Counter-thesis: the cautious read may be too harsh, because demand recovered, backlog improved, the group is back to generating double-digit operating cash flow in millions of dollars, the equity ratio still looks comfortable, and the core business could benefit in 2026 from a faster normalization if Israeli air traffic reopens more fully and summer demand behaves normally.

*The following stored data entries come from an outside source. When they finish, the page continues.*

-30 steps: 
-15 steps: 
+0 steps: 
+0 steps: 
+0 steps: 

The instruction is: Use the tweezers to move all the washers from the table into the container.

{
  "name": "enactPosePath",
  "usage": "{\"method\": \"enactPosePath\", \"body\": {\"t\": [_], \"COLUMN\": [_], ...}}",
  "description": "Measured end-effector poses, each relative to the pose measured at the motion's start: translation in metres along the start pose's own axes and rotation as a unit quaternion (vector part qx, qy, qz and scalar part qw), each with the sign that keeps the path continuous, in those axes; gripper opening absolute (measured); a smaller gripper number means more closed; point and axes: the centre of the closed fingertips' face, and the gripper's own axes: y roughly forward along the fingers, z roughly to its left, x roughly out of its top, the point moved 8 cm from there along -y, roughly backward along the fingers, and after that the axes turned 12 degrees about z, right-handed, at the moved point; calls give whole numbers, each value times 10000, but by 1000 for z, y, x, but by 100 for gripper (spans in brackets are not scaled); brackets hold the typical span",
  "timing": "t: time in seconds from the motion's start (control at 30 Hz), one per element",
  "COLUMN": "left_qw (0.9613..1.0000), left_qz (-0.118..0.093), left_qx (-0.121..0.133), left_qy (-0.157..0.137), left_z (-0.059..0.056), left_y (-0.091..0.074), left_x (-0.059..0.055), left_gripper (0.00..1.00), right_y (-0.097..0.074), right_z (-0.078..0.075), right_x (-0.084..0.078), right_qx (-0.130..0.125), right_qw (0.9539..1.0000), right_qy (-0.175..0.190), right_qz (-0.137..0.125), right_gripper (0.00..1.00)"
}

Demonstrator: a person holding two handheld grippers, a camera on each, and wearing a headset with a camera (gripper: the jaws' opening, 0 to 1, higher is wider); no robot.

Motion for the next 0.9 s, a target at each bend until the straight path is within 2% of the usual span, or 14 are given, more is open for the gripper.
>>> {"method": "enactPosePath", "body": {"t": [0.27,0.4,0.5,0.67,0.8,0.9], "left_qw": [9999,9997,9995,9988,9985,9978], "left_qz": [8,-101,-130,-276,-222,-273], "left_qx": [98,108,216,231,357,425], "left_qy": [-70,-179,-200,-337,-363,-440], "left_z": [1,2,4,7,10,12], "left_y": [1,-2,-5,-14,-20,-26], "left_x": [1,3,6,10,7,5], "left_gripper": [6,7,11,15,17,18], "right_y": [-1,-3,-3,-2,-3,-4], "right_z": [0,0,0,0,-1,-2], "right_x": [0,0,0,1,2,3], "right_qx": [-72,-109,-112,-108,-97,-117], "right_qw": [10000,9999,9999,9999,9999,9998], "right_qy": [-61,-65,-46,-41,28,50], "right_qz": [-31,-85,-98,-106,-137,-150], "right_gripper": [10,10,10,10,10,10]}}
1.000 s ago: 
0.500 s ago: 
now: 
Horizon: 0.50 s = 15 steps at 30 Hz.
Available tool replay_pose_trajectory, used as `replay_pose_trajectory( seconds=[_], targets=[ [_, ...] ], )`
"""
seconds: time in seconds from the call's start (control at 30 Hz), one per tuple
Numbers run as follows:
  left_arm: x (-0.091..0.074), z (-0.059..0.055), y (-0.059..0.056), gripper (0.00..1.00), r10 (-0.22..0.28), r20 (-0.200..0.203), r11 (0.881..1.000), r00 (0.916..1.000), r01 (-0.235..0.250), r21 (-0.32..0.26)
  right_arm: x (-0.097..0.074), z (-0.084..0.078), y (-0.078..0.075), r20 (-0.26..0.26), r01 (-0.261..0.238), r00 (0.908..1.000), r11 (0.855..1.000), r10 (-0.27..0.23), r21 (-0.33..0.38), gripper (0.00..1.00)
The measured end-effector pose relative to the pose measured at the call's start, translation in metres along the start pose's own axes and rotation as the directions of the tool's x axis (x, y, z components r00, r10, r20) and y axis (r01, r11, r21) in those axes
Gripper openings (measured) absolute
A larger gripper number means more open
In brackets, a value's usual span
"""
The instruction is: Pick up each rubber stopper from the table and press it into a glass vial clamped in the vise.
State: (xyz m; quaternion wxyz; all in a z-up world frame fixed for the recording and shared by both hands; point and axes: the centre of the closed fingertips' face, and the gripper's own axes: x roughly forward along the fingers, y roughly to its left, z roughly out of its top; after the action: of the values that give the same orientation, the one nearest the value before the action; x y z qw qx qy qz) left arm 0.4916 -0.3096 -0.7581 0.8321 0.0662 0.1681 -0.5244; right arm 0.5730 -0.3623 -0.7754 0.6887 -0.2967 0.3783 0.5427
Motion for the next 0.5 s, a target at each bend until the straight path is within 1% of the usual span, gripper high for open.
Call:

What could change market interpretation in the short to medium term: the depth of the hit in the first half of 2026, the pace at which foreign airlines return, continued dividends from Pegasus and Snorama, and whether the Finland hotel starts to look like a cash asset rather than just a revalued one.

Why this matters: in Kishrei Teufa's case, new value creation is happening above the core activity, not instead of it. If the core business does not return to earning properly, the new layers will look like capital burden. If it does, they can turn the company from a seasonal tourism platform into a more diversified group with more accessible profit engines.

MetricScoreExplanation
Overall moat strength3.1 / 5Established brand, broad distribution, exclusive cruise licenses, and good access to the Israeli travel market, but the core still operates in a highly competitive sector with limited structural barriers
Overall risk level4.2 / 5Geopolitics, seasonality, a breached covenant, consumer claims, and capital expansion outside the core create a relatively high-risk profile
Value-chain resilienceMediumNo single-customer concentration, but suppliers, airlines, and overseas partners still heavily affect terms and cash needs
Strategic clarityMediumThe direction is visible, more Pegasus, more digital, more tourism assets, but capital deployment is still moving faster than operating proof
Short positioningShort data unavailableThere is no short-interest layer to sharpen the read, so the near term will be judged mainly through results, liquidity, and airline activity

If 2026 brings a real recovery in flight supply, continued upstream distributions, and early proof from the Finland hotel, the thesis can strengthen quickly. If the year again depends mainly on one summer quarter and on support coming from subsidiaries, revaluation, or new debt, the market is likely to stay skeptical even if turnover remains strong.